## YOUR OBJECTIVE
Drop every picture, then print the rest of the listing exactly as given.
::::::::
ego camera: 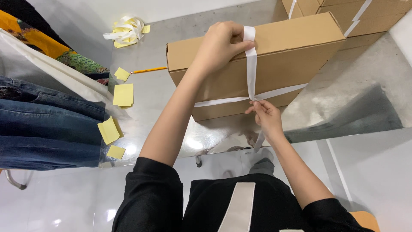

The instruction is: The person wraps a folded checkered garment in a clear plastic bag, places it into a cardboard box, and closes the box. Then, the person ties a white ribbon around the box, forming a bow on top.

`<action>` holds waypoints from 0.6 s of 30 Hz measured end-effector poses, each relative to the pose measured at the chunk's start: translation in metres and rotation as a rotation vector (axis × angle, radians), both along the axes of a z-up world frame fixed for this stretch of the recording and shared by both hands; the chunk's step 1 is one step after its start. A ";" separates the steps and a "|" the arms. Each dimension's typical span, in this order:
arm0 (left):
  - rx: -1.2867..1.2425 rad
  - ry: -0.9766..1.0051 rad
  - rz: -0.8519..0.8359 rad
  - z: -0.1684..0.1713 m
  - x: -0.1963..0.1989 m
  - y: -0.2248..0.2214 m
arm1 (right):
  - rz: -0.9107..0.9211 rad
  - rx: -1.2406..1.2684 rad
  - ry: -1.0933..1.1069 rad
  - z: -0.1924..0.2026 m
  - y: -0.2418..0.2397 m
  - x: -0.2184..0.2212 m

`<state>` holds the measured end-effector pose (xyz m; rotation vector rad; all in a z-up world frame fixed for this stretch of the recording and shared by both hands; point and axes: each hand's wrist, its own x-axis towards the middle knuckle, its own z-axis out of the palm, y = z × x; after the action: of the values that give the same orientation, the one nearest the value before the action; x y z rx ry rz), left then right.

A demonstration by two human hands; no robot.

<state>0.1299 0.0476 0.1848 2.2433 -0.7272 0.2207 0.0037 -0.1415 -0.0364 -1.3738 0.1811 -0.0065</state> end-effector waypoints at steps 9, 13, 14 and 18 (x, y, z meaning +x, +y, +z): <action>-0.098 0.090 0.068 -0.002 0.002 0.003 | 0.102 -0.046 0.143 0.003 0.019 0.005; -0.050 0.094 0.116 -0.001 0.000 0.001 | 0.179 -0.006 0.108 -0.014 0.025 0.022; -0.041 0.060 0.124 -0.004 0.001 0.000 | 0.207 -0.013 0.113 -0.013 0.026 0.025; 0.005 -0.018 0.162 -0.007 0.002 -0.001 | 0.245 -0.003 0.132 -0.013 0.027 0.031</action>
<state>0.1317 0.0469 0.1775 2.3091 -0.5559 0.3189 0.0345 -0.1147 -0.0490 -1.3930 0.1222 0.2894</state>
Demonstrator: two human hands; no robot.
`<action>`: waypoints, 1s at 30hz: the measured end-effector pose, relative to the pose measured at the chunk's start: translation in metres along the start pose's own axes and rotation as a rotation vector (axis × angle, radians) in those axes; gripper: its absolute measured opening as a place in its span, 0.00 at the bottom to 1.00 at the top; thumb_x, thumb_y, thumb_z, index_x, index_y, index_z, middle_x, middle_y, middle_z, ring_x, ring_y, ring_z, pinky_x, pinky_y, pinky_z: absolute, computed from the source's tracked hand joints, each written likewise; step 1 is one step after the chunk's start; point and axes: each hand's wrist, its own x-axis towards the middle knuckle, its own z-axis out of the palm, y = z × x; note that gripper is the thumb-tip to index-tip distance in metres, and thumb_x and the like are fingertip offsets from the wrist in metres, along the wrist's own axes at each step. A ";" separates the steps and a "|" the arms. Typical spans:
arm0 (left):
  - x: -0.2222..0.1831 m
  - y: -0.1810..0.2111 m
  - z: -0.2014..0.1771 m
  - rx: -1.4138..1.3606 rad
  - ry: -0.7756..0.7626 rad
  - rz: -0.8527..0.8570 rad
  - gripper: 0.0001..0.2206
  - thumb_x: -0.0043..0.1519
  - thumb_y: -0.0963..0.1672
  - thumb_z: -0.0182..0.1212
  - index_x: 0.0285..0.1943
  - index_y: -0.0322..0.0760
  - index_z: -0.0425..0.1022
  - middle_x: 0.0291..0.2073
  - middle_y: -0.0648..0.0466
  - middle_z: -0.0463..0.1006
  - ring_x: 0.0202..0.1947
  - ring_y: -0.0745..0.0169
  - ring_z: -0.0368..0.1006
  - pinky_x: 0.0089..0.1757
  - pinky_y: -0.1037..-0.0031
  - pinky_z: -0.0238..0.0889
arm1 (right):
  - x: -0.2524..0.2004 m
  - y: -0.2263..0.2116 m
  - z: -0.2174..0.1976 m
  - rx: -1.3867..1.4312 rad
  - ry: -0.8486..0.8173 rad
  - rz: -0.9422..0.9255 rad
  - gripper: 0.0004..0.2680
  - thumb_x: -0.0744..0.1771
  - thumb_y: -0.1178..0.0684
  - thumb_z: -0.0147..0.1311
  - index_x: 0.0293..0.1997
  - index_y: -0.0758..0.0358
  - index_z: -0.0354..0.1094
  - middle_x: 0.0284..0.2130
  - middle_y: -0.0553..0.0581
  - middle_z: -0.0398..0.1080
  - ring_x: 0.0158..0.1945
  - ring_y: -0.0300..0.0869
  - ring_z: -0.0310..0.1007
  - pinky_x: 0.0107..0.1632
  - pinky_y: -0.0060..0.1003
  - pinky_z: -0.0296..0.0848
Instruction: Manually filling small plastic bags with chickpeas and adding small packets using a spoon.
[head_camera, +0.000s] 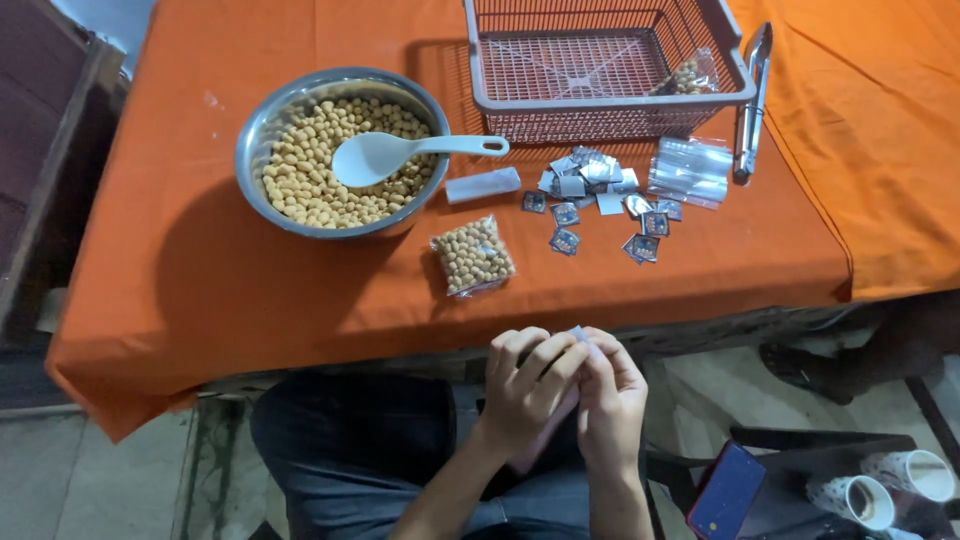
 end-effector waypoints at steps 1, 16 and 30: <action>0.000 -0.001 0.001 0.001 0.000 0.001 0.17 0.50 0.41 0.65 0.47 0.36 0.70 0.46 0.52 0.70 0.44 0.56 0.63 0.46 0.63 0.55 | 0.000 0.002 -0.001 0.001 -0.001 -0.001 0.07 0.64 0.61 0.45 0.42 0.72 0.64 0.36 0.60 0.68 0.37 0.38 0.65 0.41 0.28 0.64; -0.014 -0.017 -0.004 -1.103 0.355 -1.017 0.11 0.55 0.36 0.54 0.47 0.33 0.66 0.38 0.53 0.70 0.37 0.71 0.65 0.40 0.81 0.59 | 0.011 -0.011 0.033 -0.358 -0.338 0.005 0.09 0.62 0.64 0.48 0.44 0.72 0.65 0.36 0.59 0.69 0.39 0.39 0.67 0.45 0.30 0.67; 0.010 -0.105 -0.016 0.148 0.215 -0.407 0.13 0.54 0.42 0.54 0.48 0.40 0.72 0.38 0.51 0.73 0.43 0.52 0.69 0.43 0.65 0.62 | 0.114 0.031 0.070 -0.876 -0.501 -0.517 0.05 0.61 0.55 0.58 0.28 0.67 0.71 0.39 0.66 0.67 0.41 0.56 0.68 0.39 0.44 0.69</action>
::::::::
## RESPONSE
ego camera: 

The instruction is: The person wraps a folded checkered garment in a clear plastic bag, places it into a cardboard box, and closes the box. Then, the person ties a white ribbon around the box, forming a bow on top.

`<action>` holds waypoints from 0.6 s of 30 Hz measured end-effector poses, each relative to the pose measured at the chunk's start: translation in metres and rotation as a rotation vector (axis × angle, radians), both along the axes of a z-up world frame fixed for this stretch of the recording and shared by both hands; the chunk's step 1 is one step after its start. A ";" separates the steps and a "|" the arms. Each dimension's typical span, in this order:
arm0 (left):
  - rx: -1.2867..1.2425 rad
  - ry: -0.9766..1.0051 rad
  - rz: -0.8519..0.8359 rad
  - z: -0.1684..0.1713 m
  - x: -0.1963..0.1989 m
  - y: -0.2248..0.2214 m
arm1 (right):
  - rz: -0.9107..0.9211 rad
  - rx: -1.2406..1.2684 rad
  - ry: -1.0933..1.1069 rad
  - z: -0.1924..0.2026 m
  - y: -0.2418..0.2397 m
  - x: -0.2184..0.2212 m

`<state>` holds the measured end-effector pose (xyz m; rotation vector rad; all in a z-up world frame fixed for this stretch of the recording and shared by both hands; point and axes: each hand's wrist, its own x-axis towards the middle knuckle, its own z-axis out of the palm, y = z × x; after the action: of the values that give the same orientation, the one nearest the value before the action; x y z rx ry rz), left then right.

A demonstration by two human hands; no robot.

<state>0.1299 0.0476 0.1848 2.2433 -0.7272 0.2207 0.0037 -0.1415 -0.0364 -1.3738 0.1811 -0.0065</state> end-effector waypoints at steps 9, 13, 14 and 18 (x, y, z meaning +x, +y, +z): <action>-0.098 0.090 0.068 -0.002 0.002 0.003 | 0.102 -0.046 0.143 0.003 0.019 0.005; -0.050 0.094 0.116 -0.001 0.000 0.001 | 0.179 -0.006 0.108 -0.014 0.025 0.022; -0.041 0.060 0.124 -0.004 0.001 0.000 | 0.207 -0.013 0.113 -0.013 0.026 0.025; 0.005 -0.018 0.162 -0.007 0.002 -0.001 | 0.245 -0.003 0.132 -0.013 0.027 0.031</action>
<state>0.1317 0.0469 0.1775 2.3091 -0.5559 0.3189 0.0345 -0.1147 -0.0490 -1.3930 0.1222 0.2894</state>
Demonstrator: two human hands; no robot.
`<action>`: waypoints, 1s at 30hz: the measured end-effector pose, relative to the pose measured at the chunk's start: translation in metres along the start pose's own axes and rotation as a rotation vector (axis × angle, radians) in those axes; gripper: its absolute measured opening as a place in its span, 0.00 at the bottom to 1.00 at the top; thumb_x, thumb_y, thumb_z, index_x, index_y, index_z, middle_x, middle_y, middle_z, ring_x, ring_y, ring_z, pinky_x, pinky_y, pinky_z: absolute, computed from the source's tracked hand joints, each written likewise; step 1 is one step after the chunk's start; point and axes: each hand's wrist, its own x-axis towards the middle knuckle, its own z-axis out of the palm, y = z × x; note that gripper is the thumb-tip to index-tip distance in metres, and thumb_x and the like are fingertip offsets from the wrist in metres, along the wrist's own axes at each step. A ";" separates the steps and a "|" the arms. Typical spans:
arm0 (left):
  - x: -0.2222..0.1831 m
  - y: -0.1810..0.2111 m
  - z: -0.2014..0.1771 m
  - rx: -1.4138..1.3606 rad
  - ry: -0.7756..0.7626 rad
  - rz: -0.8527..0.8570 rad
  - gripper: 0.0001..0.2206
  - thumb_x: -0.0043..0.1519
  - thumb_y: -0.0963..0.1672
  - thumb_z: -0.0182..0.1212
  - index_x: 0.0285..0.1943
  - index_y: -0.0322..0.0760
  - index_z: -0.0425..0.1022
  - middle_x: 0.0291..0.2073
  - middle_y: -0.0648..0.0466
  - middle_z: -0.0463..0.1006
  - ring_x: 0.0202..0.1947
  - ring_y: -0.0745..0.0169
  - ring_z: -0.0368..0.1006
  - pinky_x: 0.0089..0.1757
  - pinky_y: -0.1037..-0.0031
  - pinky_z: -0.0238..0.0889
arm1 (right):
  - x: -0.2524..0.2004 m
  - y: -0.2263..0.2116 m
  - z: -0.2174..0.1976 m
  - rx: -1.3867..1.4312 rad
  - ry: -0.8486..0.8173 rad
  - rz: -0.9422..0.9255 rad
  - gripper: 0.0004..0.2680
  - thumb_x: -0.0744..0.1771
  - thumb_y: -0.1178..0.0684
  - thumb_z: -0.0147..0.1311
  - index_x: 0.0293..0.1997
  - index_y: -0.0758..0.0358
  - index_z: -0.0354..0.1094
  - middle_x: 0.0284..0.2130
  - middle_y: -0.0553..0.0581
  - middle_z: -0.0398..0.1080
  - ring_x: 0.0158..0.1945
  - ring_y: -0.0300..0.0869
  - ring_z: -0.0310..0.1007
  - pinky_x: 0.0107..0.1632
  - pinky_y: -0.0060..0.1003
  - pinky_z: -0.0296..0.0848
Instruction: Manually filling small plastic bags with chickpeas and adding small packets using a spoon.
[head_camera, +0.000s] 
 end-effector waypoints at steps 1, 16 and 30: <action>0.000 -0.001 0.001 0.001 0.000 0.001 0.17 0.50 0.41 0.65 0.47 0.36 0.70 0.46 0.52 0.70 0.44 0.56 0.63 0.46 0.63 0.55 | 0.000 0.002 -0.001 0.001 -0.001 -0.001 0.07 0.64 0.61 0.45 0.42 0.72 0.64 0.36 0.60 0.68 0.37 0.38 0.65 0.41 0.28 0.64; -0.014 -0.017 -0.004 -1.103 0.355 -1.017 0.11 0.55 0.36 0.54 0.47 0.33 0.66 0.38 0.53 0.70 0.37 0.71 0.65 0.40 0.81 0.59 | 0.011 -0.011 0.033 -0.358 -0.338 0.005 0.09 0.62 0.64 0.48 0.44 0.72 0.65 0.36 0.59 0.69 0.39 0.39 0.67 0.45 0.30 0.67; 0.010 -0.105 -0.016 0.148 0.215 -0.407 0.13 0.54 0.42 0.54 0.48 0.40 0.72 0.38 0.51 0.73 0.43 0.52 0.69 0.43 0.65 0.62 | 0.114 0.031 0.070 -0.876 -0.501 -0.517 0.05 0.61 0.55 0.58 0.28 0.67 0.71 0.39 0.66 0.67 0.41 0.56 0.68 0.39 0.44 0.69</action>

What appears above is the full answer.